_PROVIDED MATERIAL_.
══════
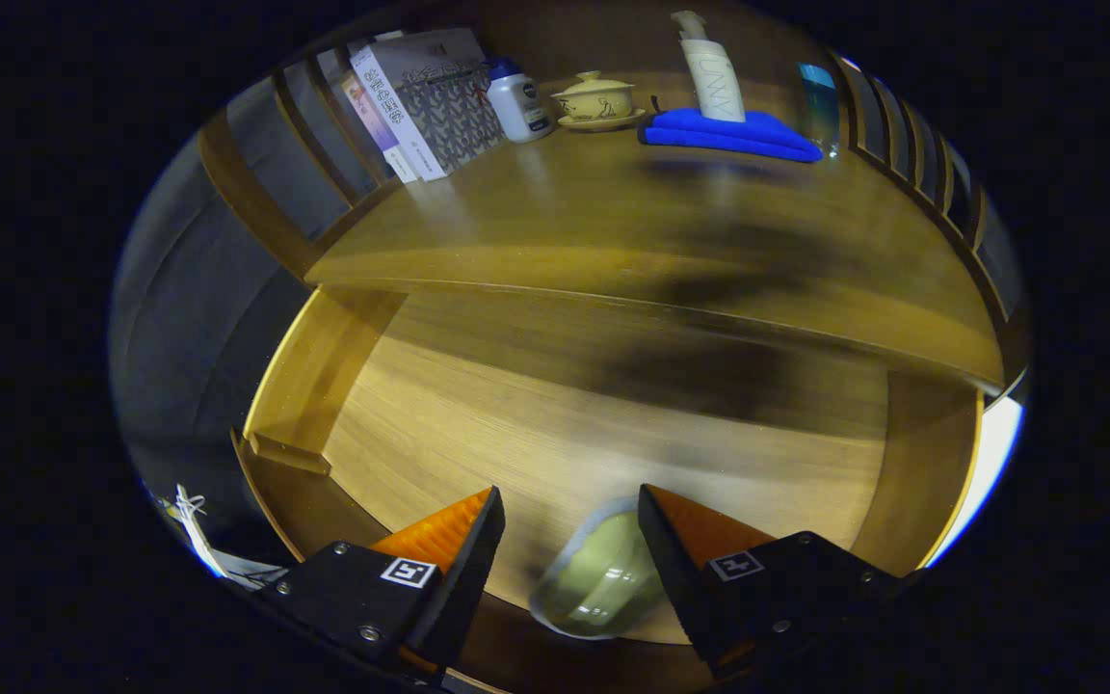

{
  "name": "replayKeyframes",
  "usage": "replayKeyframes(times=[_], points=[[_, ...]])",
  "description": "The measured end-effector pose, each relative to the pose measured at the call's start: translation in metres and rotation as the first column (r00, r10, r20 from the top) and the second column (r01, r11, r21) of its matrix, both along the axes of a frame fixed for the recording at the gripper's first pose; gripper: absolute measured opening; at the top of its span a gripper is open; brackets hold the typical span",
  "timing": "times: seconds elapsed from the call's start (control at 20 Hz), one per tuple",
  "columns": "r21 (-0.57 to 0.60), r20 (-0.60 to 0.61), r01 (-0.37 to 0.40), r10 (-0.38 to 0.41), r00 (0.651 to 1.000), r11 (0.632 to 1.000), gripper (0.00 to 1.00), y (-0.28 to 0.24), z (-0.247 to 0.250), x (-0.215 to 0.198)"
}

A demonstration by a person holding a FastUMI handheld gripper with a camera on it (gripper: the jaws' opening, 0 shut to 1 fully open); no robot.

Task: Pull open the drawer, take out the items inside it, and place them on the countertop above the cabinet.

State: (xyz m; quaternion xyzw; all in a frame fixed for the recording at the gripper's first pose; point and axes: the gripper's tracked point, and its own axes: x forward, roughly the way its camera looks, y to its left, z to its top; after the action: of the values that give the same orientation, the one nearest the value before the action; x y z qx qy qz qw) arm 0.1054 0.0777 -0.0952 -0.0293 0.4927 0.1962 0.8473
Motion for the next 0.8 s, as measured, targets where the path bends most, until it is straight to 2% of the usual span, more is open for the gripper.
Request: replayKeyframes(times=[0.15,0.3,0.45,0.55,0.7,0.8], points=[[-0.003,0.018,-0.010,0.010,1.000,1.000,0.86,-0.013,0.005,-0.005],[-0.050,-0.052,-0.031,0.029,0.998,0.998,0.76,-0.025,-0.015,-0.028],[-0.061,-0.045,-0.008,0.005,0.999,0.998,0.67,-0.031,-0.021,-0.024],[-0.041,-0.054,-0.020,0.018,0.998,0.999,0.49,-0.027,-0.018,-0.029],[-0.064,0.008,-0.069,0.070,0.998,0.996,0.18,-0.025,-0.016,-0.027],[-0.048,0.049,-0.084,0.086,0.995,0.995,0.15,-0.019,-0.012,-0.028]])
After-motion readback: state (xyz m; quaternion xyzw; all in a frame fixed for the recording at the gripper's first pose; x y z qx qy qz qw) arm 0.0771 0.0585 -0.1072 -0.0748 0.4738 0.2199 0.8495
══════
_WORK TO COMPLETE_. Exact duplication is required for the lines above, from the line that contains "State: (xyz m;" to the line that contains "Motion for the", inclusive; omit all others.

_SOLUTION TO THIS PROBLEM_.
State: (xyz m; quaternion xyzw; all in a frame fixed for the recording at the gripper's first pose; point and axes: the gripper's tracked point, and its own axes: x forward, roughly the way its camera looks, y to its left, z to its top; after the action: of the values that give the same orientation, the one nearest the value before the action; x y z qx qy qz qw) arm 0.1054 0.0777 -0.0952 -0.0293 0.4927 0.1962 0.8473
Motion for the next 0.8 s, as measured, targets where the path bends most, until it is straight to 2% of the usual span, more is open for the gripper.

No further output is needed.